TRIBUNE. Je constate que Théophile Obenga a jeté un vrai pavé dans la marre avec sa sortie sur le virus du tribalisme. C’est bien qu’il se soit rattrapé parce que ces derniers temps il n’a pas brillé par l’exemplarité et nous étions nombreux à ne plus reconnaître le compagnon de Cheikh Anta Diop.
Il a certainement raison de pointer le responsabilité du poison tribal dans l’échec de nos États, mais j’y mettrais quand même un petit bémol car je ne peux pas croire que la fin du tribalisme serait le début des Etats rationnels et de la bonne gouvernance. Il y a des pays dans le Sahel qui ne connaissent pas le tribalisme.
Pourtant, les politiciens y ont trouvé leurs réseaux d’affinités pour piller l’Etat, jouir des faveurs, soumettre la loi et les élections aux caprices d’un noyau de privilégiés pour au final se retrouver dans la même situation que nous. Haïti ne connait pas le tribalisme et ses citoyens partagent 220 ans de vivre ensemble. Ça reste une calamité.
Je pense que la solution est dans des législations organisant mieux la méritocratie, afin de limiter la capacité de nomination des politiques pour éviter le clientélisme et renforcer le devoir d’ingratitude que tout employé public doit avoir vis à vis de celui qui le nomme.
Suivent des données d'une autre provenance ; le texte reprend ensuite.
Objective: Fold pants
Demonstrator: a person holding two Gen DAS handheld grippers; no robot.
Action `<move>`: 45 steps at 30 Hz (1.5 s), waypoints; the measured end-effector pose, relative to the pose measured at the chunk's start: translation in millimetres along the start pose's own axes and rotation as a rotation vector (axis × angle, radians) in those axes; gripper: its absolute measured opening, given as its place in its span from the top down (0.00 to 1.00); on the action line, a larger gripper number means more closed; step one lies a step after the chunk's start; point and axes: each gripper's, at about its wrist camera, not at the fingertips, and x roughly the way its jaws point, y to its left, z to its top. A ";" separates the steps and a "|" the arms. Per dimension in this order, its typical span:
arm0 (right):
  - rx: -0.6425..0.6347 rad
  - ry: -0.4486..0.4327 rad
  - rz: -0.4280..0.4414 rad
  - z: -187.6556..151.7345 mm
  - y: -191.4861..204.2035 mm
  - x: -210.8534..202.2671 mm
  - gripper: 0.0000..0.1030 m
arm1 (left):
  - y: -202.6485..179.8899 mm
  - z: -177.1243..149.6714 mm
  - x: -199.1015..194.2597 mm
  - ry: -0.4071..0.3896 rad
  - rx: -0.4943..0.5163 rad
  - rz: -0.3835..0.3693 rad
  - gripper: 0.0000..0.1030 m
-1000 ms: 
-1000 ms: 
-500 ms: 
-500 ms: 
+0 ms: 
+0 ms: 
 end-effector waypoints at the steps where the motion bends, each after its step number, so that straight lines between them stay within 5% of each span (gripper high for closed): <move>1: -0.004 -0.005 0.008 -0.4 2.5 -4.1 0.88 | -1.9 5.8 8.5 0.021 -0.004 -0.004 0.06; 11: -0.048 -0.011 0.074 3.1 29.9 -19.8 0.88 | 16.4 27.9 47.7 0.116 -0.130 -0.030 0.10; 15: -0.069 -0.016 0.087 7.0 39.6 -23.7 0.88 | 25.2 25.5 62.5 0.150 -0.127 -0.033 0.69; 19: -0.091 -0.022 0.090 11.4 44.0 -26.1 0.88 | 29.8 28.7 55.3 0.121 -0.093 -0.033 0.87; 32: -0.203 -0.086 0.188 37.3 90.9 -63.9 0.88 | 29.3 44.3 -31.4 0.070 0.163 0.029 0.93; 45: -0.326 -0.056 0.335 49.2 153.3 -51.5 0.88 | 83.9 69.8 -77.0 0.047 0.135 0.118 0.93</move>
Il doit se consacrer à sa tâche dans les règles et non à la reconnaissance du poste ou à l’allégeance envers celui qui fait sa carrière.
Par exemple, pour être juge à la cour constitutionnelle la loi pourrait prévoir que ce soit obligatoirement les magistrats les plus élevés au grade et les plus anciens. Le critérium dûment constaté, la signature du décret de nomination n’est plus qu’une formalité. Dans d’autres circonstances on promeut le concours, la vérification des connaissances etc, et que le choix politique s’il le faut parce que plusieurs candidats restent en lisse, ne se porte que sur ceux répondant aux critères.
Mais tant que chez nous des ministres cancres ont le pouvoir de nommer des directeurs de cabinets (qui ont fonction de secrétaires généraux de ministères en réalité), sur le seul critère de l’amitié et de la confiance personnelle, sans conditions de diplômes, d’expérience, de connaissance, de filtres quelconque, imaginez ce que sont les subalternes et aux cabinets et dans l’administration! c’est un véritable État catastrophe que nous trainons.
Les chargés de finances sont presque toujours de la famille ou du parti du ministre, et personne ne peut rien dire? Aucun système de contrôle ni aucun frein? La notion de conflit d’intérêts et les organismes de contrôle sont inexistants. Ce n’est pas sérieux. Il n’existe même pas d’affichage d’offres d’emplois publics vacants, comme si nous avions acté que c’est légalement du ressort du copinage et du piston à 100% ! Aucune chance de réussite, même avec un taux de tribalisme zéro.
Je ne suis pas surpris de voir l’opposition toujours silencieuse sur ce genre de questions (comment allez vous gouverner différemment ? Très concrètement !) car on imagine qu’après des années de lutte, de privation et de sacrifice, elle entend également remercier ses supporters et ses petites mains de cette manière tout en garantissant la prise de contrôle des leurs. Nombreux dans la diaspora militante et prétendue puritaine n’attendent aussi que d’être nommé a des postes ou ils auront tapé dans l’oeil de quelqu’un. Soyons honnêtes. Alors on contourne un peu les vrais nuisances au développement parce que cela ne nous arrange pas de les changer. Eh ben on peut parier que nous perpétuerons la bêtise même si on fait les meilleurs équilibres ethniques sur papier, si on continue comme cela.
La condition pour éviter que le contrôle et les contre-pouvoirs ne soient eux-mêmes des boîtes de placement de gens payés pour ne rien dire en remerciement de ceux qui les ont nommés, une partie du contrôle voire du pouvoir de coercition doit être externalisée. Cela peut se faire à travers des organes supranationaux qui assurent le rôle de tribunaux d’ultimes recours, d’organisme de contrôle des élections, ou encore de polices ou d’armées d’intervention conjointes avec des voisins, des organismes internationaux ou des démocraties confirmées.
L’autre solution serait d’attendre que nous ayons nos 200 ans d’expérience étatique pour savoir nous autocontrôler. Mais l’expérience d’Haïti suffit à me faire douter. Il y a 30 ans encore nous pensions qu’il suffisait que les présidents et parlements soient élus et la route du bonheur était toute tracée. Nous avons bien vite déchanté.